:: Problem statement ::
Reproduce the entire listing below verbatim.

__________________________________________________

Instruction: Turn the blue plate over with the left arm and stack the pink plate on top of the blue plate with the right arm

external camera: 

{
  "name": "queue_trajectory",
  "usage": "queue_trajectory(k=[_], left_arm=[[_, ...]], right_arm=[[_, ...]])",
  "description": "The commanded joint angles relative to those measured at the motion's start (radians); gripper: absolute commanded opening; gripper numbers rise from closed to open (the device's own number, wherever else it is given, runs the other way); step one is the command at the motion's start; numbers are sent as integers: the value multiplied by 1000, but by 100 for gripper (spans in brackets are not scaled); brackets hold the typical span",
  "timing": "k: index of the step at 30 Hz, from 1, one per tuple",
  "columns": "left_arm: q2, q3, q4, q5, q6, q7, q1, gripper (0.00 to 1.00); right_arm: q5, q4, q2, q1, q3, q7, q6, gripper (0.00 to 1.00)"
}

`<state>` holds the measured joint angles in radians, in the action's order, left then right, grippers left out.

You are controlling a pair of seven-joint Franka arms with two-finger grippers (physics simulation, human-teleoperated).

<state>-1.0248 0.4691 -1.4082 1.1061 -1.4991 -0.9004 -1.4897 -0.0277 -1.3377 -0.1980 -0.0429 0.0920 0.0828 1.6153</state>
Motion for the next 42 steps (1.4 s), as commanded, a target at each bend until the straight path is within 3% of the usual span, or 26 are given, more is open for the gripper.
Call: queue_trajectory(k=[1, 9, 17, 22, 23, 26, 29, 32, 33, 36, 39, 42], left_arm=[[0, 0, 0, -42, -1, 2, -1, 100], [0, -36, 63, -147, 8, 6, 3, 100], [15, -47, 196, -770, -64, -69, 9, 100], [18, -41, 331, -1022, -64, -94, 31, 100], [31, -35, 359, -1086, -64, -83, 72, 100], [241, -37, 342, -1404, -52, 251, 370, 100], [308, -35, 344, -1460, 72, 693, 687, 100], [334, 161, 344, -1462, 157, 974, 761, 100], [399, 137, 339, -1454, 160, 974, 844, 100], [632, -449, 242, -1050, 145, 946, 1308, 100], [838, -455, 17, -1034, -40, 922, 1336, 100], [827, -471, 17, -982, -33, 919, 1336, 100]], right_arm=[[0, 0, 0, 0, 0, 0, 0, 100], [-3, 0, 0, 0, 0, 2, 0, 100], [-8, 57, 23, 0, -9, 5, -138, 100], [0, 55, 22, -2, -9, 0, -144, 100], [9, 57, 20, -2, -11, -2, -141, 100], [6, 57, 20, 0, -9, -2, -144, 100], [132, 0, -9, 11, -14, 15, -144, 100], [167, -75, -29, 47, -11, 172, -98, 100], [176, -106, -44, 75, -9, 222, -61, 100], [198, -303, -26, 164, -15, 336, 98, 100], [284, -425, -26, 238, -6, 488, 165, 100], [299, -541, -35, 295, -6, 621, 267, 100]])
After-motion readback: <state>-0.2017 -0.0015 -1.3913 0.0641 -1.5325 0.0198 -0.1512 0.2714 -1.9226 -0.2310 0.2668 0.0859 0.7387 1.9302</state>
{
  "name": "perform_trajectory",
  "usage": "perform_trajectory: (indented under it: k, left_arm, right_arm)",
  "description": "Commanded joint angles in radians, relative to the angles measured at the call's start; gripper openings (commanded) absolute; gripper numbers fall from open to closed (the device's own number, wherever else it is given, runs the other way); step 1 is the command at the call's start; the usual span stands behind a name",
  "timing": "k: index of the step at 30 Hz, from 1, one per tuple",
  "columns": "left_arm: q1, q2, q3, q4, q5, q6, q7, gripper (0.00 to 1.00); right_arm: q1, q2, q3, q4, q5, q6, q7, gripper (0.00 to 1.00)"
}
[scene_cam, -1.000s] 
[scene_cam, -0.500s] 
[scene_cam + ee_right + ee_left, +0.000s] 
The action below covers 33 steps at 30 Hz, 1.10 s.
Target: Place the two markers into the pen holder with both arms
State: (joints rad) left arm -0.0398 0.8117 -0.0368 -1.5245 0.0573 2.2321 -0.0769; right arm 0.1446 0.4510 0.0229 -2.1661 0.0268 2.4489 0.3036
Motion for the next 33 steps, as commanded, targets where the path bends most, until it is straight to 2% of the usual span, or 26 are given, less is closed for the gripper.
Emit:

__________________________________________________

:: Output for this task ::
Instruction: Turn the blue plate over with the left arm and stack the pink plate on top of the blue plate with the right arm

external camera: 

{
  "name": "queue_trajectory",
  "usage": "queue_trajectory(k=[_], left_arm=[[_, ...]], right_arm=[[_, ...]])",
  "description": "The commanded joint angles relative to those measured at the motion's start (radians); gripper: absolute commanded opening; gripper numbers rise from closed to open (the device's own number, wherever else it is given, runs the other way); step one is the command at the motion's start; numbers are sent as integers: the value multiplied by 1000, but by 100 for gripper (spans in brackets are not scaled); brackets hold the typical span",
  "timing": "k: index of the step at 30 Hz, from 1, one per tuple",
  "columns": "left_arm: q2, q3, q4, q5, q6, q7, q1, gripper (0.00 to 1.00); right_arm: q5, q4, q2, q1, q3, q7, q6, gripper (0.00 to 1.00)"
}

`<state>` holds the measured joint angles in radians, in the action's order, left then right, grippers left out.

You are controlling a pair of seven-joint Franka arms with two-finger grippers (physics simulation, human-teleoperated).

<state>-1.0248 0.4691 -1.4082 1.1061 -1.4991 -0.9004 -1.4897 -0.0277 -1.3377 -0.1980 -0.0429 0.0920 0.0828 1.6153</state>
Motion for the next 42 steps (1.4 s), as commanded, a target at each bend until the straight path is within 3% of the usual span, or 26 are given, more is open for the gripper.
Call: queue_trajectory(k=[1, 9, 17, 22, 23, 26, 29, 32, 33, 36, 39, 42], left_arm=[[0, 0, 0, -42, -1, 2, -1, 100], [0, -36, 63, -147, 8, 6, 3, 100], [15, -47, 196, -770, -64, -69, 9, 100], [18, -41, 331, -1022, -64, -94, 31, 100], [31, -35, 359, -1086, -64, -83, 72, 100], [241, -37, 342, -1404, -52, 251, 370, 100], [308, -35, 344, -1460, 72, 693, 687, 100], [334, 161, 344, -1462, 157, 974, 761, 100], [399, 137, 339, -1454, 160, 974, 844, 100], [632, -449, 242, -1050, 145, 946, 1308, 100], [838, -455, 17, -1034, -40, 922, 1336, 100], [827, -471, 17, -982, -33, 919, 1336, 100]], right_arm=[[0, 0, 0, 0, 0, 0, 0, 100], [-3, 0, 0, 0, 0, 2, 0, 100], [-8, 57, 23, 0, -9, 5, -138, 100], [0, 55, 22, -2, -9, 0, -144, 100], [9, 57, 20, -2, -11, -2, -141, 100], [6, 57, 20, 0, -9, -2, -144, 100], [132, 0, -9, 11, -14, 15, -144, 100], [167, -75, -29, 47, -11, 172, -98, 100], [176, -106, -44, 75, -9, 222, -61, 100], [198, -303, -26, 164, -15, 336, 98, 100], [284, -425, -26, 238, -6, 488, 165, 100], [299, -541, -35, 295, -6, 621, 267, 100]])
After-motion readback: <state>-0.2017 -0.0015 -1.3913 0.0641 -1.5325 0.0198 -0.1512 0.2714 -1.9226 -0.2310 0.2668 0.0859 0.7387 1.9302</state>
{
  "name": "perform_trajectory",
  "usage": "perform_trajectory: (indented under it: k, left_arm, right_arm)",
  "description": "Commanded joint angles in radians, relative to the angles measured at the call's start; gripper openings (commanded) absolute; gripper numbers fall from open to closed (the device's own number, wherever else it is given, runs the other way); step 1 is the command at the call's start; the usual span stands behind a name",
  "timing": "k: index of the step at 30 Hz, from 1, one per tuple",
  "columns": "left_arm: q1, q2, q3, q4, q5, q6, q7, gripper (0.00 to 1.00); right_arm: q1, q2, q3, q4, q5, q6, q7, gripper (0.00 to 1.00)"
}
[scene_cam, -1.000s] 
[scene_cam, -0.500s] 
[scene_cam + ee_right + ee_left, +0.000s] 
The action below covers 33 steps at 30 Hz, 1.10 s.
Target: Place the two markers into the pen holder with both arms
State: (joints rad) left arm -0.0398 0.8117 -0.0368 -1.5245 0.0573 2.2321 -0.0769; right arm 0.1446 0.4510 0.0229 -2.1661 0.0268 2.4489 0.3036
Motion for the next 33 steps, as commanded, targets where the path bends most, until it is straight to 2% of the usual span, or 26 are given, less is closed for the gripper.
Emit:

The exercise concludes with this answer.